If anything, I believe in the design of the "ministries" (because there are orthodox Jewish ones) that seek to help one follow the biblical design in behavior but do not think of the orientation itself as evil in the person or outside as in evil  influence nor something to be delivered of.  Besides, it will always be there, only repressed.  That's hard to explain because what is stressed is behavior.  I'mma have to come back to that and elaborate at some point.  Hopefully, this post and others will help those trying to figure it all out as they are in the church.  

But you're right in that there is an agenda but it's not only homosexual acts, it's greed, it's violence, it's promiscuity amongst heterosexuals as well.  That is immorality.  But one who is this way with a complete realization of the need to carry the cross in the faith just might not expect "deliverance."  Remember Peter.  We don't know if his thorn was illness or homosexuality.  It could definitely have been.  It's what you do, not how you are fashioned.  And bi-sexual thoughts or homosexual thoughts aren't necessarily lustful.  People tend to equate sex acts (remember, I think it's the physical express of the culmination of feelings) with "gayness" and it might not be the case that one is lustful.  Of course, it can happen.  

And....I love you too.  :hug:


----------



## gn1g (Oct 2, 2010)

Hab 2:4 speaks of a soul not being upright.  I believe a person that is same sex oiented has to have there spirit/soul sent into correction.

Deliverence ministries are good at that.  We have a ton of deliverance ministries here in Dallas HOWEVER all of them are not effective.  One that I am impressed with is liberationministriesinc.org.
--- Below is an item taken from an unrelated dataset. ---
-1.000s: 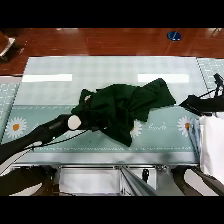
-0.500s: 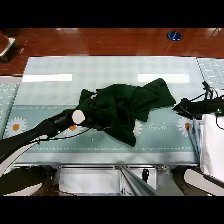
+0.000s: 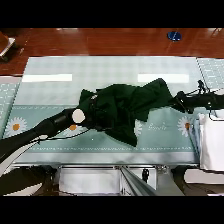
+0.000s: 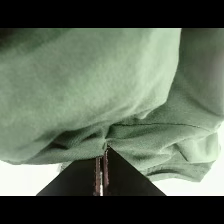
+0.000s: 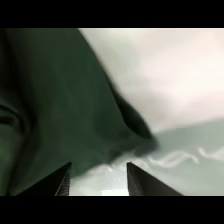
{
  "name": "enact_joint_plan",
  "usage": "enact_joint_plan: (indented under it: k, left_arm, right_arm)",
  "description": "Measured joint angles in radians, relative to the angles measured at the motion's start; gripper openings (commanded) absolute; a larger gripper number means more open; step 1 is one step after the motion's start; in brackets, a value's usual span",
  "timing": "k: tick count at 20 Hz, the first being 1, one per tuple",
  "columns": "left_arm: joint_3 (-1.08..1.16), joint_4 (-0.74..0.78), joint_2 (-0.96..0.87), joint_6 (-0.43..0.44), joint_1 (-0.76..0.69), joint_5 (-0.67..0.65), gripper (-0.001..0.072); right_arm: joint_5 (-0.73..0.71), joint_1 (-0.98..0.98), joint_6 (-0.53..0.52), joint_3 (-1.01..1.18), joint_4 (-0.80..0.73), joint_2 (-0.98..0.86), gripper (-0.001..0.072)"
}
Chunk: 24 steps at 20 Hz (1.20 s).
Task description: Fold the shirts.
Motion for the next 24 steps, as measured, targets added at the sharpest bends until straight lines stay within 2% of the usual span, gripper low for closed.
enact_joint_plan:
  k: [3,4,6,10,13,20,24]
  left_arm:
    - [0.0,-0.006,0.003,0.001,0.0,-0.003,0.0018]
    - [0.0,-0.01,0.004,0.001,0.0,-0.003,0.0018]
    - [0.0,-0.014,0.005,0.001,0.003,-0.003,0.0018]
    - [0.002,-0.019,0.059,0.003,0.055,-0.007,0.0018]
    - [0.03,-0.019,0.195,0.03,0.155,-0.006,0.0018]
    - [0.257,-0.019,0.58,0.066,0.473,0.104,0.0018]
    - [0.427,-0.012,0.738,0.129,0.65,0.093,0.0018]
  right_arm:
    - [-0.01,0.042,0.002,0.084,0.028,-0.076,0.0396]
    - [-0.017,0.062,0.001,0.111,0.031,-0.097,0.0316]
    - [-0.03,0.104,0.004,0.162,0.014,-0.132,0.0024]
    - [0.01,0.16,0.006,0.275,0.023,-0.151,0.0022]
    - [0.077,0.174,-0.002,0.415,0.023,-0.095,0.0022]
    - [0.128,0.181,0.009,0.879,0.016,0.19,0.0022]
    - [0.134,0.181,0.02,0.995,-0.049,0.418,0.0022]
He is a crack shot at sexual matters and drugs.   I wish you could hear him preach and watch him work.  

He says that the biggest thing going on know is incest, even more so than the other common perversions.


----------



## luthiengirlie (Oct 2, 2010)

This thread is AMAZING
WHen I heard about this.. something felt OFF about the entire thing.

it's funny because I said  " I will NOT enter into judgement of the situation until YHWH reveals truth" 

the old me would have been like: that EVIL TRIFLING MOLESTER.

don't get me wrong. 

If he did do those things let him be Reconciled
if he didn't let him and his family be healed

Lives are shaken
Faith is shaken
I pray that those who are shaken are restored to YHWH despite this. 

I just pray for both sidies 
and those who are shaken by this
this will damage all involved only needing to be healed by Yahshua. 

so. I reserve no judgement
leaving it to EL ELYON. THAT IS my declaration.


----------



## Guitarhero (Oct 2, 2010)

Hab 2:4  4Behold, his soul which is lifted up is not upright in him: *but the just shall live by his faith.*

That's speaking about actions.  There's still a disconnect between comprehending the makeup of a gay or bisexual person and behavior that isn't allowed scripturally.  It's what you DO.  That goes for heterosexuals.  People can deliver all day long but you either repress it, forget it, deny it, live it out, or come to a point where you just let _it_ be.  Your actions speak all.  Incidentally, there are many such people, they are just in denial.  

For an analogy, aren't all people predisposed to commit error?  What's the difference between a potential bank robber and a white-collar bank employee who is tempted to embezzle funds?  They both carry the desire but they don't act upon it.  Do they go to jail?  No, not unless they committed the error.  Their personality types are set in stone and if they follow the faith, they will struggle with it for a lifetime.  

What about a sensual woman who is easily excited by a handsome guy and she struggles with thoughts.  Is she committing error by being attracted to any guy and even wishing she could bed him despite her faith?  If she commits it, then she's in error.  If not, nope.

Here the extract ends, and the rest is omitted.